WHAT TO WORK ON> Could the data underneath be repeated exactly, in full?

++++++++

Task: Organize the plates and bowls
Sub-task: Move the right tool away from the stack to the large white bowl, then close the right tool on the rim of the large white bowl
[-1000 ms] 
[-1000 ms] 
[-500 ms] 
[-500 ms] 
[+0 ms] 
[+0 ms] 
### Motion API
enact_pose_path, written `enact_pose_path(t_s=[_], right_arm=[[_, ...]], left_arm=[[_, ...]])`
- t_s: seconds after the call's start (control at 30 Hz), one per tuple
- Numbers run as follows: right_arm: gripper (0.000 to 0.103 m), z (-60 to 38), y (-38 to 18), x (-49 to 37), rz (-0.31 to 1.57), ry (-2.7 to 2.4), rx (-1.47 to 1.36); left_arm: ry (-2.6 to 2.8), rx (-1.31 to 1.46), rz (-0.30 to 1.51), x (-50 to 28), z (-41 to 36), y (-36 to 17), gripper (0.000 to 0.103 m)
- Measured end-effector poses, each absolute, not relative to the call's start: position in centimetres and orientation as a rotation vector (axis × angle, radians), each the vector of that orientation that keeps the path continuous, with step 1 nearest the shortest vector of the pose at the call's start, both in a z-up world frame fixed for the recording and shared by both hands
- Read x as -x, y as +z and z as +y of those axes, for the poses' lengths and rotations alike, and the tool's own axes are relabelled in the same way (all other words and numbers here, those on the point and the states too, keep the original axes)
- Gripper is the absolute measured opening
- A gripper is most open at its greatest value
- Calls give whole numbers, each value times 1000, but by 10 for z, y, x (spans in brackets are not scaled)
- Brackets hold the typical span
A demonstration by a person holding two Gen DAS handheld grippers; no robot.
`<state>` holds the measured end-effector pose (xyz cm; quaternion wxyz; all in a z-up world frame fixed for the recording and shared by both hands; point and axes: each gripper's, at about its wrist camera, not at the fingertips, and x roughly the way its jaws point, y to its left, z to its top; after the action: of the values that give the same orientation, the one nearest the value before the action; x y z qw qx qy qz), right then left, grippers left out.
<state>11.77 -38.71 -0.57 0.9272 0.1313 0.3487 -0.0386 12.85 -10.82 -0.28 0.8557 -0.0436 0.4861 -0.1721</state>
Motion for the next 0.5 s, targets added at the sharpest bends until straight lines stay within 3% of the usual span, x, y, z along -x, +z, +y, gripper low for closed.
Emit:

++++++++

WORKED SOLUTION>
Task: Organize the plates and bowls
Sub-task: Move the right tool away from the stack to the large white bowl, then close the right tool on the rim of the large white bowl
[-1000 ms] 
[-1000 ms] 
[-500 ms] 
[-500 ms] 
[+0 ms] 
[+0 ms] 
### Motion API
enact_pose_path, written `enact_pose_path(t_s=[_], right_arm=[[_, ...]], left_arm=[[_, ...]])`
- t_s: seconds after the call's start (control at 30 Hz), one per tuple
- Numbers run as follows: right_arm: gripper (0.000 to 0.103 m), z (-60 to 38), y (-38 to 18), x (-49 to 37), rz (-0.31 to 1.57), ry (-2.7 to 2.4), rx (-1.47 to 1.36); left_arm: ry (-2.6 to 2.8), rx (-1.31 to 1.46), rz (-0.30 to 1.51), x (-50 to 28), z (-41 to 36), y (-36 to 17), gripper (0.000 to 0.103 m)
- Measured end-effector poses, each absolute, not relative to the call's start: position in centimetres and orientation as a rotation vector (axis × angle, radians), each the vector of that orientation that keeps the path continuous, with step 1 nearest the shortest vector of the pose at the call's start, both in a z-up world frame fixed for the recording and shared by both hands
- Read x as -x, y as +z and z as +y of those axes, for the poses' lengths and rotations alike, and the tool's own axes are relabelled in the same way (all other words and numbers here, those on the point and the states too, keep the original axes)
- Gripper is the absolute measured opening
- A gripper is most open at its greatest value
- Calls give whole numbers, each value times 1000, but by 10 for z, y, x (spans in brackets are not scaled)
- Brackets hold the typical span
A demonstration by a person holding two Gen DAS handheld grippers; no robot.
`<state>` holds the measured end-effector pose (xyz cm; quaternion wxyz; all in a z-up world frame fixed for the recording and shared by both hands; point and axes: each gripper's, at about its wrist camera, not at the fingertips, and x roughly the way its jaws point, y to its left, z to its top; after the action: of the values that give the same orientation, the one nearest the value before the action; x y z qw qx qy qz), right then left, grippers left out.
<state>11.77 -38.71 -0.57 0.9272 0.1313 0.3487 -0.0386 12.85 -10.82 -0.28 0.8557 -0.0436 0.4861 -0.1721</state>
Motion for the next 0.5 s, targets added at the sharpest bends until straight lines stay within 3% of the usual span, x, y, z along -x, +z, +y, gripper low for closed.
Emit:

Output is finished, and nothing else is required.